Could you please output all of the data exactly, without the images?

Data items:

# # #

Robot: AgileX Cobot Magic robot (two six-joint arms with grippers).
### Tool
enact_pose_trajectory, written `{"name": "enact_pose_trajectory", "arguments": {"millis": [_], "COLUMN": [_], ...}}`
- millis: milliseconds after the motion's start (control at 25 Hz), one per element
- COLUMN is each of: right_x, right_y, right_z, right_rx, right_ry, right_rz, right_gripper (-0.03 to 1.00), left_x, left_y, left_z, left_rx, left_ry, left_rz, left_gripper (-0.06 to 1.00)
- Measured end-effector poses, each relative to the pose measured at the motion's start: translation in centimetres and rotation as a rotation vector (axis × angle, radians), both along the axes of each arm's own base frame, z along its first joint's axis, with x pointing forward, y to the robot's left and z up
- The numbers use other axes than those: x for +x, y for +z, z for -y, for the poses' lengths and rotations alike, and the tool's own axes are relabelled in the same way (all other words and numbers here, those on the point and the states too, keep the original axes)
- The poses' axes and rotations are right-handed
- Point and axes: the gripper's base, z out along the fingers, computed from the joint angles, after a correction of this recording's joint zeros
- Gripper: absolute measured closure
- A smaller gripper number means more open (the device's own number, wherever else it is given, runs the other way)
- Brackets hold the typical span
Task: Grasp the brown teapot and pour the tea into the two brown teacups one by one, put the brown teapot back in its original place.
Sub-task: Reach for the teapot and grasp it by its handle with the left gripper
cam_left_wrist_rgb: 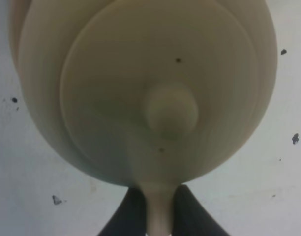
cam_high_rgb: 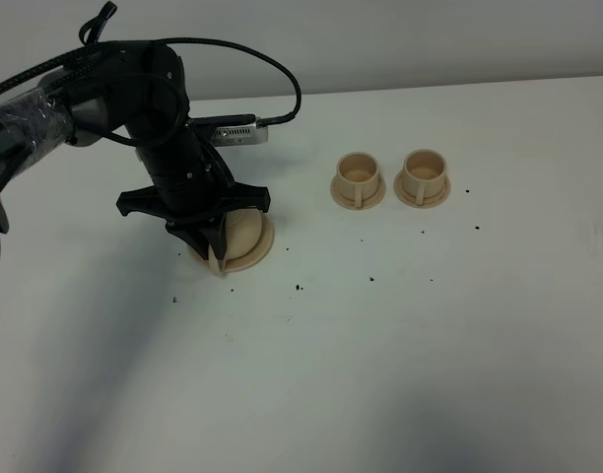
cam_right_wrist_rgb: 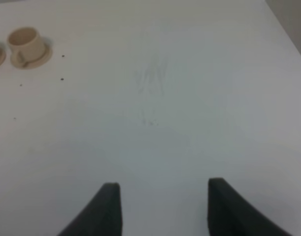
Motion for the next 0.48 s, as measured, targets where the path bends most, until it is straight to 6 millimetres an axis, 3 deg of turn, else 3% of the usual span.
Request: {"name": "enact_pose_trajectory", "arguments": {"millis": [480], "right_x": [0.00], "right_y": [0.00], "right_z": [0.00], "right_rx": [0.001], "right_ry": [0.000], "right_rz": [0.000], "right_gripper": [0.54], "left_x": [-0.17], "left_y": [0.41], "left_z": [-0.42], "left_rx": [0.027], "left_ry": [-0.118], "left_rz": [0.003], "left_gripper": [0.78]}}
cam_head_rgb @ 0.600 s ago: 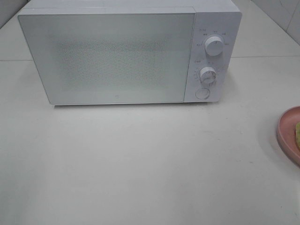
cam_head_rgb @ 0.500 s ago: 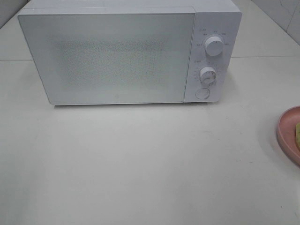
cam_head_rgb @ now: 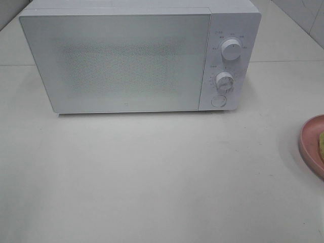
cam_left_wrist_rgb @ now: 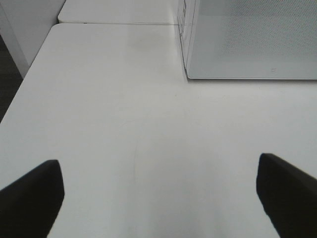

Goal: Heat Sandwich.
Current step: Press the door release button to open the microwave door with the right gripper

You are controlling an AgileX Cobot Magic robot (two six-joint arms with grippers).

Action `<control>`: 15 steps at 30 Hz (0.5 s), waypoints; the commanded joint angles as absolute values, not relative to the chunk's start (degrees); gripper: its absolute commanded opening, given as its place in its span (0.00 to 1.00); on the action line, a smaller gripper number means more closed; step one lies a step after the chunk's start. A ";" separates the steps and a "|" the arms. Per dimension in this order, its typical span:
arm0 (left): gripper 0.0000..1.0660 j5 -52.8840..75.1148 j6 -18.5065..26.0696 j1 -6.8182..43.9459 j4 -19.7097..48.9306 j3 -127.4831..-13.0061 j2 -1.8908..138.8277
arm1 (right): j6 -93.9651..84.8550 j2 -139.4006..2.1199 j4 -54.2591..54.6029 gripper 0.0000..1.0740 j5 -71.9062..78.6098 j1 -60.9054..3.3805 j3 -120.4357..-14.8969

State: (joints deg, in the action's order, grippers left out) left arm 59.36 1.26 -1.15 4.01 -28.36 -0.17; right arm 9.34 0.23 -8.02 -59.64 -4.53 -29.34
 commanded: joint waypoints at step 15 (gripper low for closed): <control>0.95 58.90 1.03 -1.32 4.13 -28.25 -1.78 | 8.94 -9.68 -8.08 0.71 -50.08 -4.01 -31.68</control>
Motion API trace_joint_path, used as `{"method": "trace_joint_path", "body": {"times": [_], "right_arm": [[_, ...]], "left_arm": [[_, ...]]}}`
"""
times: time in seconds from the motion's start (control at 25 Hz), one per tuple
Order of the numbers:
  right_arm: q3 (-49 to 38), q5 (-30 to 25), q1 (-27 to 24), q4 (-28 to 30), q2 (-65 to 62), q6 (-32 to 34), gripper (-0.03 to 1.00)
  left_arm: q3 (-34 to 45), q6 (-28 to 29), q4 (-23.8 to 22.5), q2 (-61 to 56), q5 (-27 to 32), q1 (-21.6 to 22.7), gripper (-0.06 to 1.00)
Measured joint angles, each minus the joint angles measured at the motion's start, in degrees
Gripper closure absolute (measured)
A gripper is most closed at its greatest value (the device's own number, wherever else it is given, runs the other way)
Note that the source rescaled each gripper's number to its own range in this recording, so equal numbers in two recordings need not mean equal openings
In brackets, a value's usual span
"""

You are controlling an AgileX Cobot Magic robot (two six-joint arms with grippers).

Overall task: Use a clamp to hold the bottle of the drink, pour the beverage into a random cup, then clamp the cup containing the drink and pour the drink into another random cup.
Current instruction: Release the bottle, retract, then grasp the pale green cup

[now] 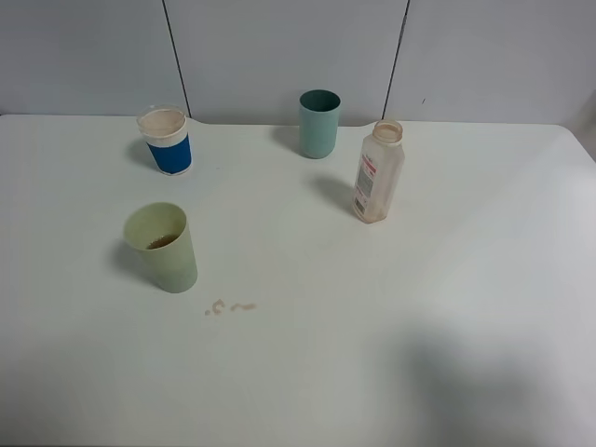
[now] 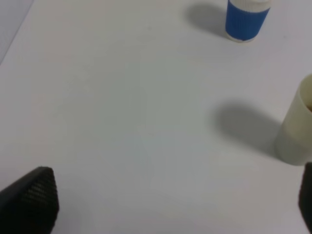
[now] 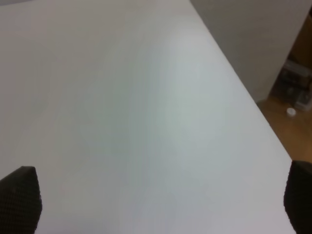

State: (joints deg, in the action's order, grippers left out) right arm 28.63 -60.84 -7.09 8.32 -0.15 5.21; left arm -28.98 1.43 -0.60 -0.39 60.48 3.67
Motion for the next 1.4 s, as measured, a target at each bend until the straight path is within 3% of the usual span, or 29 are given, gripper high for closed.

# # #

Response to this task:
Robot: AgileX Cobot Magic robot (two six-joint arms with grippers).
### Tool
enact_pose_trajectory, written `{"name": "enact_pose_trajectory", "arguments": {"millis": [_], "COLUMN": [_], ...}}`
- millis: milliseconds after the motion's start (control at 25 Hz), one per element
- COLUMN is each of: right_x, right_y, right_z, right_rx, right_ry, right_rz, right_gripper (-0.03 to 1.00), left_x, left_y, left_z, left_rx, left_ry, left_rz, left_gripper (-0.06 to 1.00)
- Measured end-effector poses, each relative to the pose measured at the motion's start: translation in centimetres and rotation as a rotation vector (axis × angle, radians), both along the axes of each arm's own base frame, z along its first joint's axis, with x pointing forward, y to the robot's left and z up
- The numbers use other axes than those: x for +x, y for +z, z for -y, for the poses' lengths and rotations alike, and the tool's own axes are relabelled in the same way (all other words and numbers here, those on the point and the states too, keep the original axes)
- The poses' axes and rotations are right-handed
- Point and axes: the gripper's base, z out along the fingers, computed from the joint angles, after a correction of this recording's joint zeros
- Gripper: absolute measured closure
- A smaller gripper number means more open (the device's own number, wherever else it is given, runs the other way)
- Brackets hold the typical span
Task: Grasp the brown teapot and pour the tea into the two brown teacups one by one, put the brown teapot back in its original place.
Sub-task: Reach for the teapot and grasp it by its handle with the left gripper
cam_left_wrist_rgb: 
cam_high_rgb: 
cam_right_wrist_rgb: 
Motion for the next 0.48 s, as measured, targets where the path bends most, until it is straight to 6 millimetres an axis, 3 deg of turn, else 3% of the usual span.
Request: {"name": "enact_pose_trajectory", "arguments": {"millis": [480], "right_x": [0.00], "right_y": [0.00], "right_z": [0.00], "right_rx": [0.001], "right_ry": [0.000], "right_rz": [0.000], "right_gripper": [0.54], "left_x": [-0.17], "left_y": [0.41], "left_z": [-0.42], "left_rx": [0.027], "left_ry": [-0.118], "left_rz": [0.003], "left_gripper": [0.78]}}
cam_head_rgb @ 0.600 s ago: 
cam_head_rgb @ 0.500 s ago: 
cam_head_rgb @ now: 
cam_left_wrist_rgb @ now: 

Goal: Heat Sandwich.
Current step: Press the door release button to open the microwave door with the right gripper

You are controlling an AgileX Cobot Magic robot (two six-joint arms with grippers).

Action `<control>`: 15 steps at 30 Hz (0.5 s), waypoints; the commanded joint angles as absolute values, not relative to the chunk's start (degrees); gripper: its absolute commanded opening, given as its place in its span (0.00 to 1.00); on the action line, a smaller gripper number means more closed; step one lies a step after the chunk's start. A ";" separates the steps and a "|" the arms. Per dimension in this order, its typical span:
arm0 (left): gripper 0.0000..1.0660 j5 -52.8840..75.1148 j6 -18.5065..26.0696 j1 -6.8182..43.9459 j4 -19.7097..48.9306 j3 -127.4831..-13.0061 j2 -1.8908..138.8277
arm1 (right): j6 -93.9651..84.8550 j2 -139.4006..2.1199 j4 -54.2591..54.6029 gripper 0.0000..1.0740 j5 -71.9062..78.6098 j1 -60.9054..3.3805 j3 -120.4357..-14.8969

State: (joints deg, in the action's order, grippers left out) left arm 59.36 1.26 -1.15 4.01 -28.36 -0.17; right arm 9.34 0.23 -8.02 -59.64 -4.53 -29.34
 commanded: joint waypoints at step 15 (gripper low for closed): <control>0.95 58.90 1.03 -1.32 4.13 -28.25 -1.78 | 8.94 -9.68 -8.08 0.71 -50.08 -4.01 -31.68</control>
Motion API trace_joint_path, used as `{"method": "trace_joint_path", "body": {"times": [_], "right_arm": [[_, ...]], "left_arm": [[_, ...]]}}`
"""
times: time in seconds from the motion's start (control at 25 Hz), one per tuple
Order of the numbers:
  right_arm: q3 (-49 to 38), q5 (-30 to 25), q1 (-27 to 24), q4 (-28 to 30), q2 (-65 to 62), q6 (-32 to 34), gripper (-0.03 to 1.00)
  left_arm: q3 (-34 to 45), q6 (-28 to 29), q4 (-23.8 to 22.5), q2 (-61 to 56), q5 (-27 to 32), q1 (-21.6 to 22.7), gripper (-0.06 to 1.00)
Measured joint angles, each minus the joint angles measured at the motion's start, in degrees
Gripper closure absolute (measured)
A gripper is most closed at its greatest value (the device's own number, wherever else it is given, runs the other way)
Note that the source rescaled each gripper's number to its own range in this recording, so equal numbers in two recordings need not mean equal openings
In brackets, a value's usual span
"""

You are controlling an AgileX Cobot Magic robot (two six-joint arms with grippers).

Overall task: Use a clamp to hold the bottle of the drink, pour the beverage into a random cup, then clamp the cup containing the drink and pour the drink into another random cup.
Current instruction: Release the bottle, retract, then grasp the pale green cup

[now] 
[now] 
[now] 

State: (joints deg, in the action's order, grippers left out) right arm 28.63 -60.84 -7.09 8.32 -0.15 5.21; left arm -28.98 1.43 -0.60 -0.39 60.48 3.67
Motion for the next 1.4 s, as measured, a target at each bend until the straight path is within 3% of the usual span, or 29 are given, gripper high for closed.

The given output is the complete response.